Can Large Language Models Outperform Non-Experts in Poetry Evaluation? A Comparative Study Using the Consensual Assessment Technique
Piotr Sawicki, Marek Grześ, Dan Brown, Fabrício Góes
TL;DR
These findings establish that LLMs, when guided by a comparative framework, can be effective and reliable tools for assessing poetry, paving the way for their broader application in other creative domains.
Abstract
This study adapts the Consensual Assessment Technique (CAT) for Large Language Models (LLMs), introducing a novel methodology for poetry evaluation.

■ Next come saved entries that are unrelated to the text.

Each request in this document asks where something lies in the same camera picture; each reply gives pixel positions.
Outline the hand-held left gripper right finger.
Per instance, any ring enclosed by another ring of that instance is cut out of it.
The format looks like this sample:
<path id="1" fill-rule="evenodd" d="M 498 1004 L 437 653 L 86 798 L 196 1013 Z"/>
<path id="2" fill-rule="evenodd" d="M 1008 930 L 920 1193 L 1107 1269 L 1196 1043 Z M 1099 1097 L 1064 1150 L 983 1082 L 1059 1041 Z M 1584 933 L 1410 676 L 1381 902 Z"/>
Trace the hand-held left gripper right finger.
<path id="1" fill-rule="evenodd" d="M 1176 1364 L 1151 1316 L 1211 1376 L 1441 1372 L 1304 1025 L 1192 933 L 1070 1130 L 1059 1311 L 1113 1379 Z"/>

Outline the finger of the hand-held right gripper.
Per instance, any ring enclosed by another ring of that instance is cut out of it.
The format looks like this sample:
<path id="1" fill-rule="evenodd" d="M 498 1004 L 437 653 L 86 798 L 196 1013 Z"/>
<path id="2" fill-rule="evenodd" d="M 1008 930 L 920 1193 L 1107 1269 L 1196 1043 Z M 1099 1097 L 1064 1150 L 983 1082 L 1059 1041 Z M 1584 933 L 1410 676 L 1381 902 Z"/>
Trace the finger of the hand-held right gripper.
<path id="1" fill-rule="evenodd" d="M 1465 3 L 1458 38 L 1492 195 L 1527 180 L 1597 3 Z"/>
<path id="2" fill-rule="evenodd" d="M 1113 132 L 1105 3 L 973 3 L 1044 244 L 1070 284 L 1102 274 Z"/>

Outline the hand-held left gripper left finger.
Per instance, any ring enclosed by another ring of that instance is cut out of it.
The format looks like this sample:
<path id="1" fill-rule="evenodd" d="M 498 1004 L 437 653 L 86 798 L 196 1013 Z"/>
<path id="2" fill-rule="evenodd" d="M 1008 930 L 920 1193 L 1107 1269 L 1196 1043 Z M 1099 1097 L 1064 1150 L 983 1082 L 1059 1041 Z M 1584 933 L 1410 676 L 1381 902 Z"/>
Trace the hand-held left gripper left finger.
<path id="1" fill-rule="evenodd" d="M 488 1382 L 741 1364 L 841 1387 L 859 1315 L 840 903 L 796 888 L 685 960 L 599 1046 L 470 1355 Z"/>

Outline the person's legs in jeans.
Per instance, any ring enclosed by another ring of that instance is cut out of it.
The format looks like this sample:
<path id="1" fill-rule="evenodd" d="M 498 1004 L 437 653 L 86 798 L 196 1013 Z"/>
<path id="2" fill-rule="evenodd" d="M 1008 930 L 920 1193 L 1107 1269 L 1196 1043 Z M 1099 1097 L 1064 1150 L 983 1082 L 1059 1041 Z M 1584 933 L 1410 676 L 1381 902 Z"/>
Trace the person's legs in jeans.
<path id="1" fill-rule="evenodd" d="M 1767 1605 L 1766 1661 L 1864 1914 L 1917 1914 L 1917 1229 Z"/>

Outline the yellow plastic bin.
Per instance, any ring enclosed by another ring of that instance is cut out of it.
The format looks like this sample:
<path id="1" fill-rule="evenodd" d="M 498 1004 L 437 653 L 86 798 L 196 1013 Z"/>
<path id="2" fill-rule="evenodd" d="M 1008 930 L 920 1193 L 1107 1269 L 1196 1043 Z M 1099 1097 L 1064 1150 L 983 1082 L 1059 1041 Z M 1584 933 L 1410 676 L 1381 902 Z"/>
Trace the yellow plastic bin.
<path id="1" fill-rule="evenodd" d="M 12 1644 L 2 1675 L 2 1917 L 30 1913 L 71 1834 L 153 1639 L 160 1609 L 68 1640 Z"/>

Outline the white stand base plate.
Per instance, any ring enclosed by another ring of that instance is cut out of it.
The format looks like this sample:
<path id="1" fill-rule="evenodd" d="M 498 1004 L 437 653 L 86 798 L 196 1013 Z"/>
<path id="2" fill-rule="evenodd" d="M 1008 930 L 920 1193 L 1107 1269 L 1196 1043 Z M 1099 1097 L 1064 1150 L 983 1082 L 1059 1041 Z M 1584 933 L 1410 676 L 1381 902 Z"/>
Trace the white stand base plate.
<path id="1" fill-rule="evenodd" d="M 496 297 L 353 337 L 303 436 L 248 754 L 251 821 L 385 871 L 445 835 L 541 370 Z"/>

Using a 90-poem dataset with a ground truth based on publication venue, we demonstrate that this approach allows LLMs to significantly surpass the performance of non-expert human judges. Our method, which leverages forced-choice ranking within small, randomized batches, enabled Claude-3-Opus to achieve a Spearman's Rank Correlation of 0.87 with the ground truth, dramatically outperforming the best human non-expert evaluation (SRC = 0.38). The LLM assessments also exhibited high inter-rater reliability, underscoring the methodology's robustness. These findings establish that LLMs, when guided by a comparative framework, can be effective and reliable tools for assessing poetry, paving the way for their broader application in other creative domains.